TL;DR: Avatar Aang: The Last Airbender traz animação espetacular e um drama que conecta ATLA a Korra, mas o curta tempo de filme deixa algumas histórias meio atropeladas.
O que aconteceu
A primeira produção da recém-criada Avatar Studios chega às telas como um filme de animação que tenta fechar a lacuna entre Avatar: The Last Airbender e The Legend of Korra. A trama acompanha Aang, agora adulto, na missão de ressuscitar os Nômades do Ar, enquanto enfrenta um vilão encarnado por Dave Bautista, chamado tagah. A jornada coloca o Gaang em busca de um poder capaz de gerar novos dobradores de ar, forçando Aang a decidir se reviver sua cultura vale o risco de desestabilizar a paz conquistada após a Guerra dos Cem Anos.
Como chegamos aqui
Depois de 12 anos sem animações oficiais, a franquia recebeu um sopro de vida com Avatar Aang: The Last Airbender. O filme foi desenvolvido para ser exibido em cinemas, mas acabou sendo lançado exclusivamente no Paramount+ em 25 de julho, limitando a experiência visual que a produção merece. Mesmo assim, a qualidade da animação compensa a falta da tela grande, entregando cenas de dobra de ar e de fogo que rivalizam com os momentos mais épicos da série original.

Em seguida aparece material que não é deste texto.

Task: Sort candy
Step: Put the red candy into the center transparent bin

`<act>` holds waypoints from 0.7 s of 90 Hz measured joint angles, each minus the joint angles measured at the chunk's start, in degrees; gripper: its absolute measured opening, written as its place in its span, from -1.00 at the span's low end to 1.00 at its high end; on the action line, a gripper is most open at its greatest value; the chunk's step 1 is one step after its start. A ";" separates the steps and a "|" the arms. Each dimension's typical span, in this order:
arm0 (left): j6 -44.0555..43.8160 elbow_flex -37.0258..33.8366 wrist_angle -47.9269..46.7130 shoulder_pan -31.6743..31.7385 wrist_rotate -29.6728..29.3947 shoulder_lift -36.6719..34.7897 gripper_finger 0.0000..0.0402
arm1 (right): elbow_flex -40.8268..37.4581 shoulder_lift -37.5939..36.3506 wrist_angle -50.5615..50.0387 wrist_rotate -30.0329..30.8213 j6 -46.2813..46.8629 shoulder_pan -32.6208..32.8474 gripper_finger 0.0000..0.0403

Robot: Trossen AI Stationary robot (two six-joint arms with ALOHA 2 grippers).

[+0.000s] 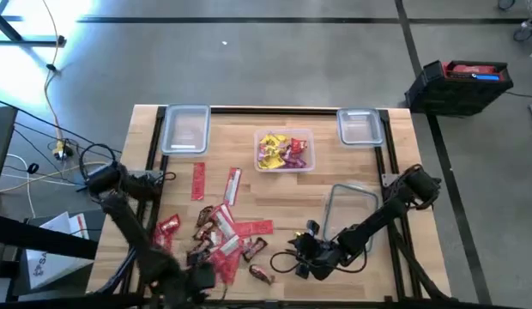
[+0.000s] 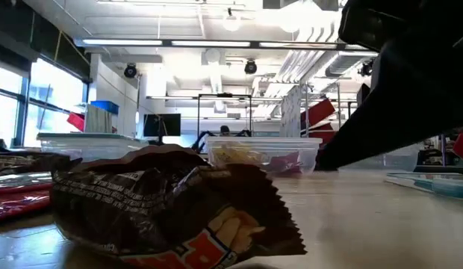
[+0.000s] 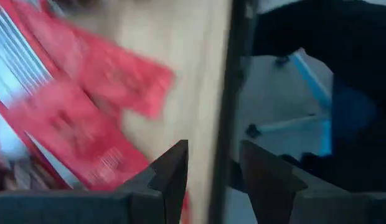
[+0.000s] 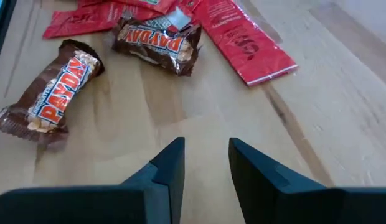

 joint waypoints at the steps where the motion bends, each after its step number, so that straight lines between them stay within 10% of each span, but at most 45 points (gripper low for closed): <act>1: -0.66 0.00 -0.03 -0.38 0.00 0.08 -0.37 | 0.00 0.00 -0.01 0.00 0.00 0.00 -0.53; 63: -5.42 0.07 -10.22 -4.88 -5.81 8.42 -0.37 | 0.00 0.00 -0.79 0.24 -0.11 -0.06 -0.53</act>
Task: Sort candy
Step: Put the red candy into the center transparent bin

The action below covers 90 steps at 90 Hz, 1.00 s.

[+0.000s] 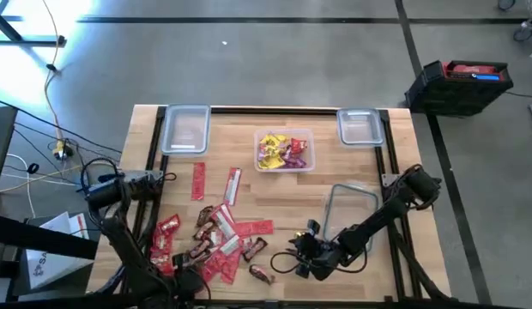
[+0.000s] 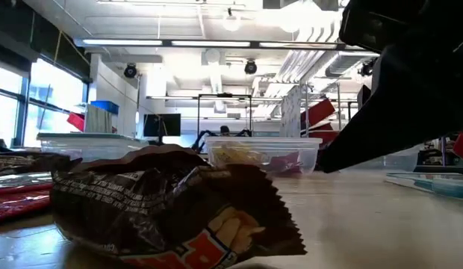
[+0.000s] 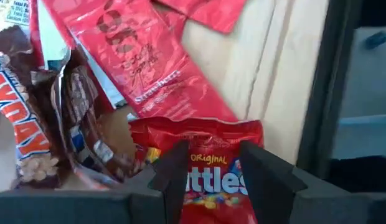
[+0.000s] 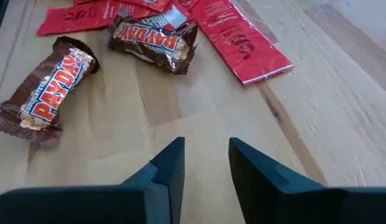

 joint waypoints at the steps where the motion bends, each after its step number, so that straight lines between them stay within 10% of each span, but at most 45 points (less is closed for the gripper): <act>1: 0.06 0.04 -0.07 0.00 0.08 0.13 -0.37 | 0.00 0.00 -0.01 -0.07 0.05 0.00 -0.53; 28: -2.09 0.23 -1.84 0.18 -0.46 2.28 -0.43 | 0.00 0.00 -0.28 -0.70 0.11 0.00 -0.53; 50: -4.36 0.12 -4.61 1.03 -1.27 2.41 -0.95 | 0.00 0.00 -0.29 -0.72 0.11 0.00 -0.53; 90: -4.26 -0.29 -7.73 4.86 -9.03 -2.17 -1.00 | 0.00 0.00 -0.31 -0.67 0.13 0.00 -0.53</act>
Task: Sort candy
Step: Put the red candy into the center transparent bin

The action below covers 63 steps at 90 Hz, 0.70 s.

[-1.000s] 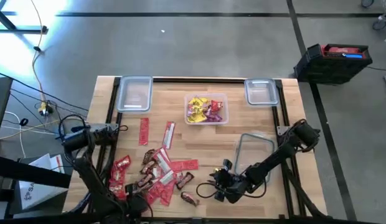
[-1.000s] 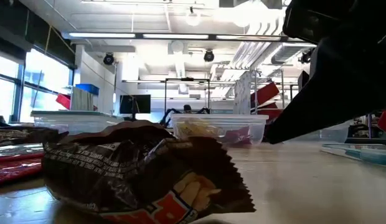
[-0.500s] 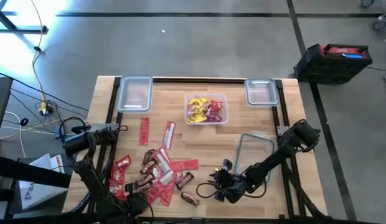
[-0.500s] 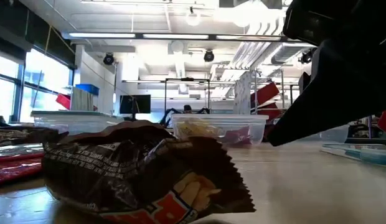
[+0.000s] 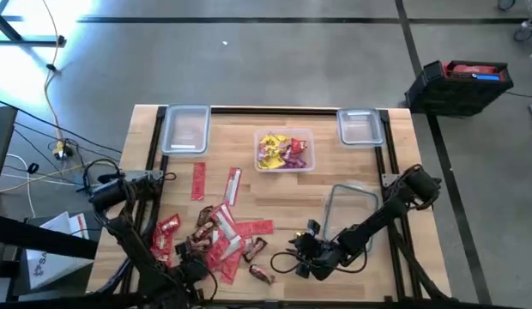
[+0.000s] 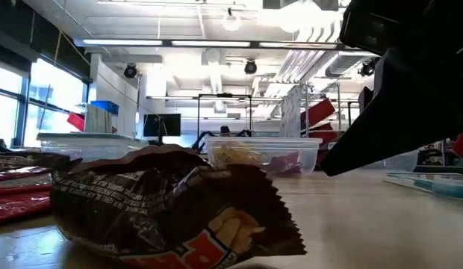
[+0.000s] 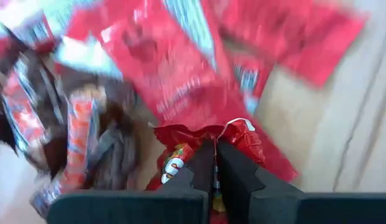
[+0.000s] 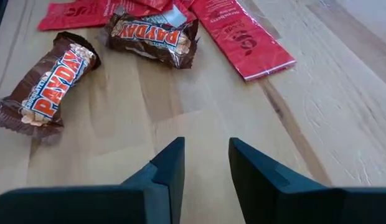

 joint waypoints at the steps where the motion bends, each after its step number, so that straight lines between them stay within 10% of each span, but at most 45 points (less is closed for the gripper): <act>1: 0.03 0.01 0.07 0.17 -0.48 -0.23 -1.00 | 0.00 0.00 0.01 -0.01 0.00 0.00 -0.53; 31: 7.74 0.09 0.67 8.00 -17.77 -4.14 -1.00 | 0.00 0.00 5.48 0.01 -0.53 0.00 -0.53; 63: 40.25 0.11 22.01 28.82 -11.89 -4.27 -1.00 | 0.00 0.02 5.62 0.61 3.60 2.07 -0.53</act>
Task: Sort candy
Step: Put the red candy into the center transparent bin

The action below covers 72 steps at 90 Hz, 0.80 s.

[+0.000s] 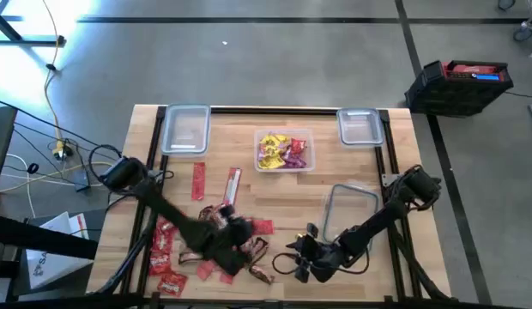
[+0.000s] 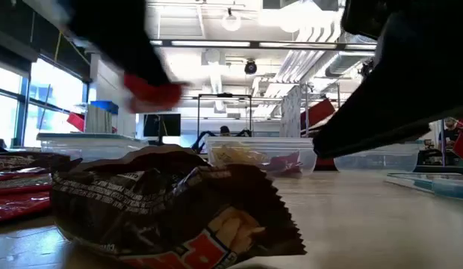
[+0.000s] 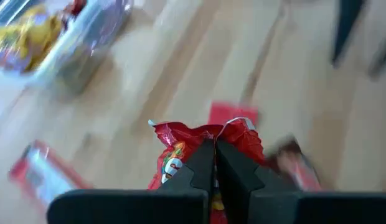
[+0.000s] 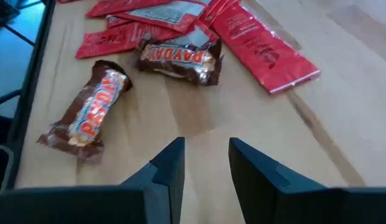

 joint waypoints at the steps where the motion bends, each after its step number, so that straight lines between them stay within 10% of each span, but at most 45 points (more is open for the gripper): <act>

- Visuais de cair o queixo: Cada frame parece pintado à mão, com cores vibrantes e movimentos fluidos que dão vida ao mundo elementar.
- Temática profunda: O filme explora o trauma de Aang como último dobrador de ar, sua culpa pela extinção da nação e o dilema moral de trazer de volta uma cultura que pode causar novos conflitos.
- Elenco de voz: Sokka mantém seu sarcasmo, Katara continua sendo o coração moral, e Aang segue otimista, mesmo com a idade avançada.
Além do visual, o roteiro tenta equilibrar momentos de humor clássico da série com questões mais sombrias, como o ciclo de violência e a responsabilidade de poder. A presença de Tagah como antagonista traz uma camada adicional de tensão, já que o vilão tem motivações que ecoam o passado de Aang.
O que vem depois
Embora a animação seja o ponto alto, o filme padece de ritmo apressado. Muitos personagens secundários e subtramas são introduzidos rapidamente, o que gera sensação de “plot holes” e deixa o público desejando mais tempo para desenvolver essas histórias. A crítica aponta que uma extensão de 20 a 30 minutos poderia ter suavizado o ritmo e aprofundado ainda mais o arco de Aang.Mesmo com essas falhas, a produção abre portas para futuros projetos da Avatar Studios. O sucesso visual e a aceitação dos fãs sugerem que a franquia tem potencial para explorar outras fases da cronologia, talvez até mesmo spin‑offs focados em personagens como Toph ou Zuko.
O veredito
Com nota 4 de 5, Avatar Aang: The Last Airbender demonstra que a animação pode ser tão impactante quanto a série original, mas ainda precisa de um tempo de tela mais generoso para contar todas as histórias que carrega. Se você é fã da série ou simplesmente curte animações de alta qualidade, vale a pena assistir – e ficar de olho nos próximos lançamentos da Avatar Studios.